▶ _What is being asked_: Copy every line that holds the string "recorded" from the data below.

▶ _Material for this task_:

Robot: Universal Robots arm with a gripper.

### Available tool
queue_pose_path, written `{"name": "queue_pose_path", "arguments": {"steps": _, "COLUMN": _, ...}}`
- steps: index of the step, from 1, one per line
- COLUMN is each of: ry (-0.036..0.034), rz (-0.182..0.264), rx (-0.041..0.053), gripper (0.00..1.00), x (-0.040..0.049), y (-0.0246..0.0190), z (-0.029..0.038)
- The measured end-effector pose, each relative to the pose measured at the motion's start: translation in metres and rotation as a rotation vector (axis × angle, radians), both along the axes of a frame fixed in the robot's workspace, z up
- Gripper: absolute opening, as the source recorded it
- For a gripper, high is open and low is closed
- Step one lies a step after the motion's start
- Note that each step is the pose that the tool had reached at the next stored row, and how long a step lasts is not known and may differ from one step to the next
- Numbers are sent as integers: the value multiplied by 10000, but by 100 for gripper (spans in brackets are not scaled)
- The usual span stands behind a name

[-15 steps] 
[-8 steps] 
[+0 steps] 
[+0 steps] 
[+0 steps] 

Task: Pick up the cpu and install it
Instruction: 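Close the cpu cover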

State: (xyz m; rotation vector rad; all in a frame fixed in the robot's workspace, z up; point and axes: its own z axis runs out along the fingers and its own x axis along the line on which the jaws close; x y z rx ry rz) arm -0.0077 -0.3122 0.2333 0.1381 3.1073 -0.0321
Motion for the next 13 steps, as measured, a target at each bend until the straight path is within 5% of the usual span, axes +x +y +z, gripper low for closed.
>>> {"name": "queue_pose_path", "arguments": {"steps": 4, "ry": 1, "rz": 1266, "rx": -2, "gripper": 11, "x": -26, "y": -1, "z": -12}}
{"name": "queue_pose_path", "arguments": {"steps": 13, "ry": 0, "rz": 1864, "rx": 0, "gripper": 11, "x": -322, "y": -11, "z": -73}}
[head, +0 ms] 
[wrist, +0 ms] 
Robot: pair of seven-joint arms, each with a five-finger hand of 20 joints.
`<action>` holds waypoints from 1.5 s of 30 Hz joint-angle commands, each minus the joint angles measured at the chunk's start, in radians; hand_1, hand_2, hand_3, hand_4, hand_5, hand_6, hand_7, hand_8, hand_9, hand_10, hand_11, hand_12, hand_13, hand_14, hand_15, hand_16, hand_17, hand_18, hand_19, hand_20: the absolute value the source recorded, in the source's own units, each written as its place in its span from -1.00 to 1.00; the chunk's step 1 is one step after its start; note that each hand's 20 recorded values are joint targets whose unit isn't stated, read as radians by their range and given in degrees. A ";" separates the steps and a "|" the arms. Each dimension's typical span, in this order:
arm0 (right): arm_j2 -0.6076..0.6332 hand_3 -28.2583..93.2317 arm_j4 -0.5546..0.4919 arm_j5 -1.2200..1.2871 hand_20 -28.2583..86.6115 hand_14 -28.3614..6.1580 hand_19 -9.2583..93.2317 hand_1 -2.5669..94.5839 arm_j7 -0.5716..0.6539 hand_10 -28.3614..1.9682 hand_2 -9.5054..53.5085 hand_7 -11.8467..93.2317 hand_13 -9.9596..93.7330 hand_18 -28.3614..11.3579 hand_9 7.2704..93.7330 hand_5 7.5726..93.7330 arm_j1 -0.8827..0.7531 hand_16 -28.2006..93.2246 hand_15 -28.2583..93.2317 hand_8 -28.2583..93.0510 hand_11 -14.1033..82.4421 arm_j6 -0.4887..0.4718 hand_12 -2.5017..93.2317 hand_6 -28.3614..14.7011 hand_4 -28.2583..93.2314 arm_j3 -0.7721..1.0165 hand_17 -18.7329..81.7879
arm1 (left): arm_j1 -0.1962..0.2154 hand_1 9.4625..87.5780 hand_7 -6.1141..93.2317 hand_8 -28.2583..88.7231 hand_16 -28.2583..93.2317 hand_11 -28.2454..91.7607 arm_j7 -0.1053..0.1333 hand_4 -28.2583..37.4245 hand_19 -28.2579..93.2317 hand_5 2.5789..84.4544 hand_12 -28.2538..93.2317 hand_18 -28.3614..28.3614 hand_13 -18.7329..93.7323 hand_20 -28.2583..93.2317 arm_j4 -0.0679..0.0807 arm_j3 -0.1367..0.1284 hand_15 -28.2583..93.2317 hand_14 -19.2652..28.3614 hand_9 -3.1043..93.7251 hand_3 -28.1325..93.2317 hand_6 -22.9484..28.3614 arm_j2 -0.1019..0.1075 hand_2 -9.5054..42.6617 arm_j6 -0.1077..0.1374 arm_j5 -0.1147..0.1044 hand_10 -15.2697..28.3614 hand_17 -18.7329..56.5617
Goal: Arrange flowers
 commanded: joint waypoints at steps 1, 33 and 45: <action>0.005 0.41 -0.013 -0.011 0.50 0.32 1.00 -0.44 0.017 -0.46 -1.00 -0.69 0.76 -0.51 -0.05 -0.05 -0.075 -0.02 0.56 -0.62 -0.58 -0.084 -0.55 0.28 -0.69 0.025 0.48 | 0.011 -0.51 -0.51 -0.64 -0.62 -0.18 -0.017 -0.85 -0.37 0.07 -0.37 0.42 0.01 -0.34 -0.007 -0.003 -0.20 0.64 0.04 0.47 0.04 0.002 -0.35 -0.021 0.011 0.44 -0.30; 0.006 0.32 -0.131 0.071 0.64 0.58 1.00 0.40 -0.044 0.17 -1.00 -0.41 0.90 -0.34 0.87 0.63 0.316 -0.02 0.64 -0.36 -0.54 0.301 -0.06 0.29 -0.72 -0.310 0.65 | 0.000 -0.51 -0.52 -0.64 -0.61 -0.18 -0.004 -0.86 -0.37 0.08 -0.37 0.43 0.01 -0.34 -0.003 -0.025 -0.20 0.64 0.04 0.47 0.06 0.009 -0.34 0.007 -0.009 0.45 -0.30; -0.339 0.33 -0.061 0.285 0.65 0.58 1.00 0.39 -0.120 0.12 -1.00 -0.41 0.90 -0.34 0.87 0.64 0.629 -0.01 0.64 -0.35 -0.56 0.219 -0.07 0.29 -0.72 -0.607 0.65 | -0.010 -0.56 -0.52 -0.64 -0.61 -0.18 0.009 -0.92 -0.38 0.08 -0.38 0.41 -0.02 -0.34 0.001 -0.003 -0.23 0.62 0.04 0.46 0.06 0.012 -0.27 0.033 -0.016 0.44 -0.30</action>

▶ _Exercise response_:
- Gripper: absolute opening, as the source recorded it
`<action>` holds waypoints from 1.5 s of 30 Hz joint-angle commands, each minus the joint angles measured at the chunk's start, in radians; hand_1, hand_2, hand_3, hand_4, hand_5, hand_6, hand_7, hand_8, hand_9, hand_10, hand_11, hand_12, hand_13, hand_14, hand_15, hand_16, hand_17, hand_18, hand_19, hand_20: the absolute value the source recorded, in the source's own units, each written as its place in its span from -1.00 to 1.00; the chunk's step 1 is one step after its start; note that each hand's 20 recorded values are joint targets whose unit isn't stated, read as radians by their range and given in degrees. A ";" separates the steps and a "|" the arms. Each dimension's typical span, in this order:

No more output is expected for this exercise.